---------- Entries shown ----------

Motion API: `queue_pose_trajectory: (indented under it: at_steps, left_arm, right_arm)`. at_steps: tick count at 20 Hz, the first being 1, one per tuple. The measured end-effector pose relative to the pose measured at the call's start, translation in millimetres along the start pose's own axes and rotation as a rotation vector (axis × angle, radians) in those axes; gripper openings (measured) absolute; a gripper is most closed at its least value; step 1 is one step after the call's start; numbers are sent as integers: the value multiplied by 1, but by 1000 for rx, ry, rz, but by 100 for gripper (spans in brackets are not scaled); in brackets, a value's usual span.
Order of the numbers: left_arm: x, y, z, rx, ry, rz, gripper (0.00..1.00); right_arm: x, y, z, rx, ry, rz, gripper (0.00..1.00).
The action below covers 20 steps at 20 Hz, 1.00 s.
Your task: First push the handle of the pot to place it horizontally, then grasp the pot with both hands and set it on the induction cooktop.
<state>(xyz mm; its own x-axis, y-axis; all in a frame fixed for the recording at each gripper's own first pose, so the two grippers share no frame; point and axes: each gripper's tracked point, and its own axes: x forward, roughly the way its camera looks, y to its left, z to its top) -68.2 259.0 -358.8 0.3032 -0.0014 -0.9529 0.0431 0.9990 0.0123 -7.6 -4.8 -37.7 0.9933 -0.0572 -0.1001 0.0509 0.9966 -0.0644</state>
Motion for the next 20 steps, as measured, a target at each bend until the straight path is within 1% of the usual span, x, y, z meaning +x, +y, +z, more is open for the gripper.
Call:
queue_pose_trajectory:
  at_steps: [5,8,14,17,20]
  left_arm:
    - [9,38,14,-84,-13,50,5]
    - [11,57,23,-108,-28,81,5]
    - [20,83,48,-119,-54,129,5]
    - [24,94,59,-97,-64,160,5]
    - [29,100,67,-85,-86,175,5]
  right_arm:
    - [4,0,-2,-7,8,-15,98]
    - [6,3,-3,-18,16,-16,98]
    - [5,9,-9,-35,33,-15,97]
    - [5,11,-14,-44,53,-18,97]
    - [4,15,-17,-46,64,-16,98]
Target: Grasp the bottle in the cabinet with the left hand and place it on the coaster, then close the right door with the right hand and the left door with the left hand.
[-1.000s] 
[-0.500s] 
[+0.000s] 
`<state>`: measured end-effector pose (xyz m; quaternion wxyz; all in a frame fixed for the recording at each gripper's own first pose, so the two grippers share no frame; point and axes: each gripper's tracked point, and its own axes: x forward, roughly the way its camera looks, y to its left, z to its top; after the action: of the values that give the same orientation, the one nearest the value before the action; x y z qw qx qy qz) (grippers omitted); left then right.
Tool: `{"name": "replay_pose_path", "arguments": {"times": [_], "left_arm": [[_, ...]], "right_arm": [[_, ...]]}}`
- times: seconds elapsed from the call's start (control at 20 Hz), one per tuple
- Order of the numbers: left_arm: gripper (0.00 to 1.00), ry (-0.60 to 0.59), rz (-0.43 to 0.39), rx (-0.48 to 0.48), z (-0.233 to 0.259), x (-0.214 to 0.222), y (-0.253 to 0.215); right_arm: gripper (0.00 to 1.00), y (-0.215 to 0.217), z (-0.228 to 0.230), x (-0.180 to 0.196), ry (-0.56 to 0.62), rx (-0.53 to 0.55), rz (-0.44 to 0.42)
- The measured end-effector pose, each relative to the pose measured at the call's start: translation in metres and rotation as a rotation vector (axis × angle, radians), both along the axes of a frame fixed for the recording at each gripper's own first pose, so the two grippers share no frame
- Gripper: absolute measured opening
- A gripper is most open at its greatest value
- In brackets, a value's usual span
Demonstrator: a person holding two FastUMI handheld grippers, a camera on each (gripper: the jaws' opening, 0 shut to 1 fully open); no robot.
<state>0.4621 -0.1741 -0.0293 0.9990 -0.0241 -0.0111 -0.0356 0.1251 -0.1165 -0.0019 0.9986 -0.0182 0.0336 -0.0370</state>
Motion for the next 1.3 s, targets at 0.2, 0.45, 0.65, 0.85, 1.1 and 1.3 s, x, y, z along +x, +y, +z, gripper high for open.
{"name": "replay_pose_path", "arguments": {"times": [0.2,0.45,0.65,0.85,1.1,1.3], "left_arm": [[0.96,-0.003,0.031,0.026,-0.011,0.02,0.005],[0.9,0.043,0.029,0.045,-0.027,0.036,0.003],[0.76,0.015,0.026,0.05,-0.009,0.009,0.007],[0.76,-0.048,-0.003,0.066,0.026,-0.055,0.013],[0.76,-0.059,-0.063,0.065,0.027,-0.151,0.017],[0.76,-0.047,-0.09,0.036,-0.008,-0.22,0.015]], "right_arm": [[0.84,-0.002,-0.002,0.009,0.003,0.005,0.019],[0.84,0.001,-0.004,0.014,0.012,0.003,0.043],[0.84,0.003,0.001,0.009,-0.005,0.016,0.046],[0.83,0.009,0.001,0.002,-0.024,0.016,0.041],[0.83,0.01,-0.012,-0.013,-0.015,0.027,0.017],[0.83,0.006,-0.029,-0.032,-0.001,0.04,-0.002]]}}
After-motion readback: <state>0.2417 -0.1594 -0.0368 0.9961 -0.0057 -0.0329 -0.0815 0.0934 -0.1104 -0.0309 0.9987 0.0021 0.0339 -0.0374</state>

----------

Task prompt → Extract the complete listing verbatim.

Answer to this task →
Motion API: `queue_pose_trajectory: (indented under it: at_steps, left_arm, right_arm)`. at_steps: tick count at 20 Hz, the first being 1, one per tuple. The measured end-effector pose relative to the pose measured at the call's start, translation in millimetres along the start pose's own axes and rotation as a rotation vector (axis × angle, radians) in those axes; gripper openings (measured) absolute; a gripper is most closed at its least value; step 1 is one step after the call's start; numbers are sent as integers: the value multiplied by 1, but by 1000 for rx, ry, rz, but by 100 for gripper (spans in brackets are not scaled); in brackets, a value's usual span.
Order of the numbers: left_arm: x, y, z, rx, ry, rz, gripper (0.00..1.00); right_arm: x, y, z, rx, ry, rz, gripper (0.00..1.00).
The action below covers 20 steps at 20 Hz, 1.00 s.
Your task: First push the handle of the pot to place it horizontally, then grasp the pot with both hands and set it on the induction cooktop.
<state>(xyz mm; its own x-axis, y-axis; all in a frame fixed for the recording at each gripper's own first pose, so the two grippers share no frame; point and axes: each gripper's tracked point, and its own axes: x forward, roughly the way its camera looks, y to its left, z to its top) -68.2 259.0 -358.8 0.3032 -0.0014 -0.9529 0.0431 0.9990 0.0123 -7.6 -4.8 -37.7 0.9933 -0.0572 -0.1001 0.0509 0.9966 -0.0644</state>
Motion for the next 20 steps, as measured, a target at each bend until the straight path is within 1% of the usual span, x, y, z meaning +x, +y, +z, more is open for the gripper.
Call:
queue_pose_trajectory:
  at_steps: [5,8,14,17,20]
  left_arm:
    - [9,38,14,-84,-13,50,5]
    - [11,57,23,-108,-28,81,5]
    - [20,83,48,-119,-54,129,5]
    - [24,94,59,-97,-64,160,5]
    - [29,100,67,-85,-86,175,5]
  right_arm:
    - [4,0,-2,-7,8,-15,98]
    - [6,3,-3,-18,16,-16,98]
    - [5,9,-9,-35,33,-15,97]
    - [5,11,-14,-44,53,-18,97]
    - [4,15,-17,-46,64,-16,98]
Target: Grasp the bottle in the cabinet with the left hand and place it on the coaster, then close the right door with the right hand and the left door with the left hand.
[-1.000s] 
[-0.500s] 
[+0.000s] 
`<state>`: measured end-effector pose (xyz m; quaternion wxyz; all in a frame fixed for the recording at each gripper's own first pose, so the two grippers share no frame; point and axes: each gripper's tracked point, and its own axes: x forward, roughly the way its camera looks, y to its left, z to its top; after the action: of the values that give the same orientation, the one nearest the value before the action; x y z qw qx qy qz) (grippers omitted); left then right.
Tool: `{"name": "replay_pose_path", "arguments": {"times": [_], "left_arm": [[_, ...]], "right_arm": [[_, ...]]}}`
- times: seconds elapsed from the call's start (control at 20 Hz), one per tuple
- Order of the numbers: left_arm: gripper (0.00 to 1.00), ry (-0.60 to 0.59), rz (-0.43 to 0.39), rx (-0.48 to 0.48), z (-0.233 to 0.259), x (-0.214 to 0.222), y (-0.253 to 0.215); right_arm: gripper (0.00 to 1.00), y (-0.215 to 0.217), z (-0.228 to 0.230), x (-0.180 to 0.196), ry (-0.56 to 0.62), rx (-0.53 to 0.55), rz (-0.44 to 0.42)
- The measured end-effector pose, each relative to the pose measured at the call's start: translation in metres and rotation as a rotation vector (axis × angle, radians), both along the axes of a frame fixed for the recording at each gripper's own first pose, so the two grippers share no frame
- Gripper: absolute measured opening
- A gripper is most open at its greatest value
- In brackets, a value's usual span
Demonstrator: a person holding two FastUMI handheld grippers, a camera on each (gripper: the jaws' opening, 0 shut to 1 fully open); no robot.
<state>0.4621 -0.1741 -0.0293 0.9990 -0.0241 -0.0111 -0.0356 0.1251 -0.1165 -0.0019 0.9986 -0.0182 0.0336 -0.0370</state>
Motion for the next 1.3 s, targets at 0.2, 0.45, 0.65, 0.85, 1.1 and 1.3 s, x, y, z along +x, +y, +z, gripper high for open.
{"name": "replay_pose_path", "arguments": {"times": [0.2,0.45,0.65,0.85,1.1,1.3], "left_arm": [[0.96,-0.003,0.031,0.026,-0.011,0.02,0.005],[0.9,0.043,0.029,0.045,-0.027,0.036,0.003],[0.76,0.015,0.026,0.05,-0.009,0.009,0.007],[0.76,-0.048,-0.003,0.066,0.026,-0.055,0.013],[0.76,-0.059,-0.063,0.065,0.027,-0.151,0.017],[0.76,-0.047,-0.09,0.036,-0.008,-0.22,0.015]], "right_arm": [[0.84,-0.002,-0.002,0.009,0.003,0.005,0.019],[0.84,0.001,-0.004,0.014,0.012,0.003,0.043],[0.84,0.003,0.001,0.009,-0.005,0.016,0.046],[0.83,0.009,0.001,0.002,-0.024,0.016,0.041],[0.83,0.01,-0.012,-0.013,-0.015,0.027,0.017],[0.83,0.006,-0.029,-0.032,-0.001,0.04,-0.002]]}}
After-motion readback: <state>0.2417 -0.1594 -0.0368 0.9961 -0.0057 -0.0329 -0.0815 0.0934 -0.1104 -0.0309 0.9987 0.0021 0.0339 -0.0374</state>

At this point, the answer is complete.